From: Tandy, Jeremy <jeremy.tandy@metoffice.gov.uk>
Date: Mon, 2 Jun 2014 09:19:29 +0000
To: Andy Seaborne <andy@apache.org>, "public-csv-wg@w3.org" <public-csv-wg@w3.org>
Message-ID: <2624871D9A05174691BD59F8EFD68AE208843A51@EXXCMPD1DAG3.cmpd1.metoffice.gov.uk>
Hi Andy - thanks for the comments.
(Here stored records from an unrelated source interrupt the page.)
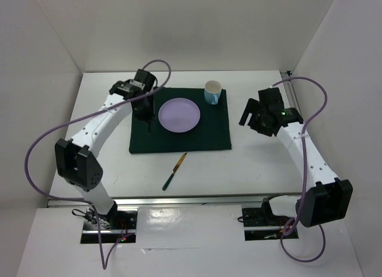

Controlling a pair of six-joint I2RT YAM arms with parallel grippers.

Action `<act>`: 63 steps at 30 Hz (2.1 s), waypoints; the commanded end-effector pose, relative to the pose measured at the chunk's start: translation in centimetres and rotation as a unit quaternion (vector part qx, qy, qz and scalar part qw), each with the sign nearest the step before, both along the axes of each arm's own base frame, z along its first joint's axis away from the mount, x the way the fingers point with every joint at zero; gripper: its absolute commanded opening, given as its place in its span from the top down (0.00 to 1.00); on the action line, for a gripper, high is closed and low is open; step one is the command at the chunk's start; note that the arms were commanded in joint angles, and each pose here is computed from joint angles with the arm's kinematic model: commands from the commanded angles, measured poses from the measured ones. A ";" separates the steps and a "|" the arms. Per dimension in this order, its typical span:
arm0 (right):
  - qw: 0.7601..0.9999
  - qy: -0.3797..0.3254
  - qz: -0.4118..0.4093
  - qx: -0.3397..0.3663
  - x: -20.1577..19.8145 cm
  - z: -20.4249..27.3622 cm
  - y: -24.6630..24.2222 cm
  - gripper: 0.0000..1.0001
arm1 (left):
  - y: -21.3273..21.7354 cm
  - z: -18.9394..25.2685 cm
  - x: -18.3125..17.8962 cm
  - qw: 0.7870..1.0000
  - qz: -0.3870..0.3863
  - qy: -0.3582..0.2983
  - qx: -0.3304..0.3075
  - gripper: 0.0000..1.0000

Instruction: Set the dinner table for one person

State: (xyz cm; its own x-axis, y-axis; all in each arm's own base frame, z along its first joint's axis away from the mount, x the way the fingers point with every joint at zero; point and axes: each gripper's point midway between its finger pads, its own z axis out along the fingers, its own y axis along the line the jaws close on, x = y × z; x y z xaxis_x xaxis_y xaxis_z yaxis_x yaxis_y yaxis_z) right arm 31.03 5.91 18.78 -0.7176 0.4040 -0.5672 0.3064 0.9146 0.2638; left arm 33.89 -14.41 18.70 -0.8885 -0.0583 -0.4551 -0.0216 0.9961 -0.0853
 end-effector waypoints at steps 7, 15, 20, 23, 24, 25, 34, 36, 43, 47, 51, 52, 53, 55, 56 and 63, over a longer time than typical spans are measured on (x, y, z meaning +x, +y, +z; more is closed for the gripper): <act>0.994 0.041 0.097 0.040 -3.4 -2.1 11.4 0.00 | 5.9 -6.3 8.2 0.996 0.036 0.055 0.062 1.00; 0.983 0.082 0.139 0.083 -8.1 -5.9 22.1 0.08 | 5.8 -12.2 10.8 0.993 0.040 0.093 0.059 1.00; 0.978 0.119 0.151 0.078 -10.3 -8.7 28.0 0.16 | 6.0 -14.5 10.4 0.989 0.038 0.119 0.081 1.00; 0.975 0.136 0.158 0.072 -11.0 -10.1 30.1 0.17 | 5.8 -15.1 9.6 0.987 0.044 0.127 0.085 0.95; 0.975 0.139 0.158 0.072 -11.2 -10.3 30.5 0.17 | 5.9 -15.3 9.4 0.987 0.044 0.131 0.086 0.84; 0.975 0.147 0.152 0.066 -11.3 -10.9 30.3 0.17 | 6.1 -14.9 9.5 0.987 0.046 0.126 0.089 0.80; 0.968 0.178 0.164 0.068 -12.9 -13.5 33.1 0.20 | 5.4 -10.0 8.5 0.992 0.050 0.088 0.075 0.08; 0.968 0.177 0.165 0.060 -12.7 -14.1 33.8 0.22 | 5.5 -6.8 8.2 0.994 0.063 0.061 0.067 0.08; 0.969 0.211 0.126 0.001 -13.7 -17.1 33.5 0.43 | 6.0 2.1 7.0 0.995 0.084 -0.038 0.033 0.08; 0.969 0.227 0.094 -0.009 -14.1 -17.6 32.9 0.58 | 6.8 4.3 6.5 0.994 0.088 -0.060 0.023 0.08; 0.975 0.218 0.051 -0.008 -14.4 -16.2 30.7 0.84 | 7.0 5.7 5.8 0.994 0.081 -0.070 0.011 0.09; 0.976 0.211 0.046 -0.001 -14.4 -15.4 30.3 0.88 | 7.0 6.0 5.9 0.994 0.077 -0.075 0.012 0.09; 0.980 0.193 0.043 0.017 -14.3 -13.1 29.8 0.89 | 6.9 6.2 5.5 0.995 0.074 -0.073 0.007 0.09; 0.983 0.178 0.035 0.014 -14.5 -12.1 28.0 0.92 | 6.6 7.0 5.2 0.995 0.065 -0.079 -0.001 0.09; 0.985 0.167 0.037 0.017 -14.3 -10.2 26.7 0.92 | 6.4 7.0 5.1 0.995 0.057 -0.078 -0.003 0.09; 0.981 0.066 0.181 -0.022 -8.7 -3.1 22.7 0.97 | 5.9 8.8 4.3 0.994 0.046 -0.093 -0.033 0.10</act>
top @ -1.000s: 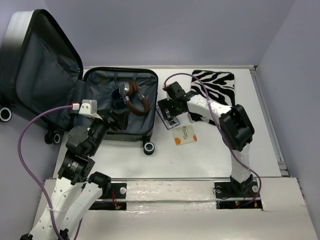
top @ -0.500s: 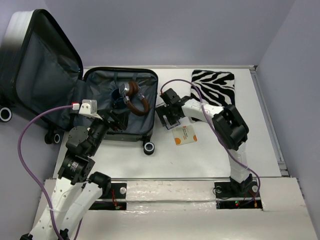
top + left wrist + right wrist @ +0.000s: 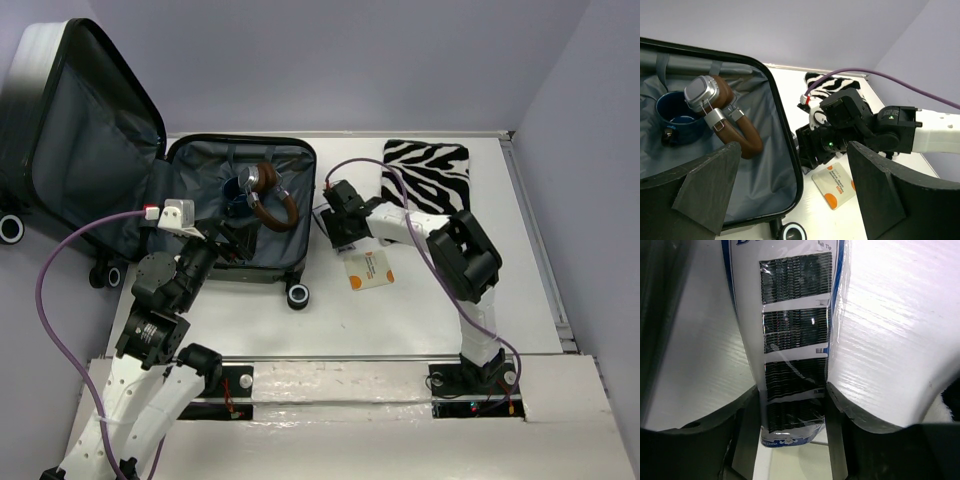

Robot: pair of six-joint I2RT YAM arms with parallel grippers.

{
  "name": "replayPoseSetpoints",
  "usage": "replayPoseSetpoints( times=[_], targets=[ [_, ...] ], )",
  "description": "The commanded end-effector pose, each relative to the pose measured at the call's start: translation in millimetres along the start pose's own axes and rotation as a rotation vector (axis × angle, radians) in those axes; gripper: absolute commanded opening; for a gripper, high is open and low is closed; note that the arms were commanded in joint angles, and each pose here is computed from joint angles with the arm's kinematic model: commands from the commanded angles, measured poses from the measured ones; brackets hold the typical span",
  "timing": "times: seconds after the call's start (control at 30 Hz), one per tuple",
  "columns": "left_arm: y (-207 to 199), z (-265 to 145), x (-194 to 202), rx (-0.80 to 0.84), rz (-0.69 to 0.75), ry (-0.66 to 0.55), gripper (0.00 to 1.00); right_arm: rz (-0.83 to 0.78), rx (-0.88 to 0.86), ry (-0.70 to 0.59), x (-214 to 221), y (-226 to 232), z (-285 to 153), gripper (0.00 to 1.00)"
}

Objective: Pack the luggage

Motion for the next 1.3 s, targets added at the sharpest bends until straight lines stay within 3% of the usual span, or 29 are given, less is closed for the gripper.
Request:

Some further clarification required; see below ...

Jeremy

> -----Original Message-----
> From: Andy Seaborne [mailto:andy@apache.org]
> Sent: 31 May 2014 15:07
> To: public-csv-wg@w3.org
> Subject: Re: New i18n use case [WAS: CSV use case]
> 
> On 30/05/14 20:36, Tandy, Jeremy wrote:
> > Oh - and I should say that I focused on the HXL example rather than
> the "360 giving" one because it touched on both the issues raised in
> the email from Tim Davies.
> >
> > Jeremy
> >
> >> -----Original Message-----
> >> From: Tandy, Jeremy [mailto:jeremy.tandy@metoffice.gov.uk]
> >> Sent: 30 May 2014 18:04
> >> To: Jeni Tennison; public-csv-wg@w3.org
> >> Cc: Tim Davies (Web Foundation); david.megginson@megginson.com
> >> Subject: New i18n use case [WAS: CSV use case]
> >>
> >> Hi - following Jeni's earlier message, I have now added another use
> >> case to the document to describe the concerns raised: " Use Case #23
> >> - Collating humanitarian information for crisis response"
> >> <http://w3c.github.io/csvw/use-cases-and-requirements/#UC-

> >> CollatingHumanitarianResponseInformation> ...
> >>
> >> You'll see this has introduced two new requirements:
> >>
> >> - <http://w3c.github.io/csvw/use-cases-and-requirements/#R-

> >> MultilingualContent>
> 
> "specify the language / locale relevant to each field"
> 
> Minor terminology point (Rufus has mentioned something similar),
> "field"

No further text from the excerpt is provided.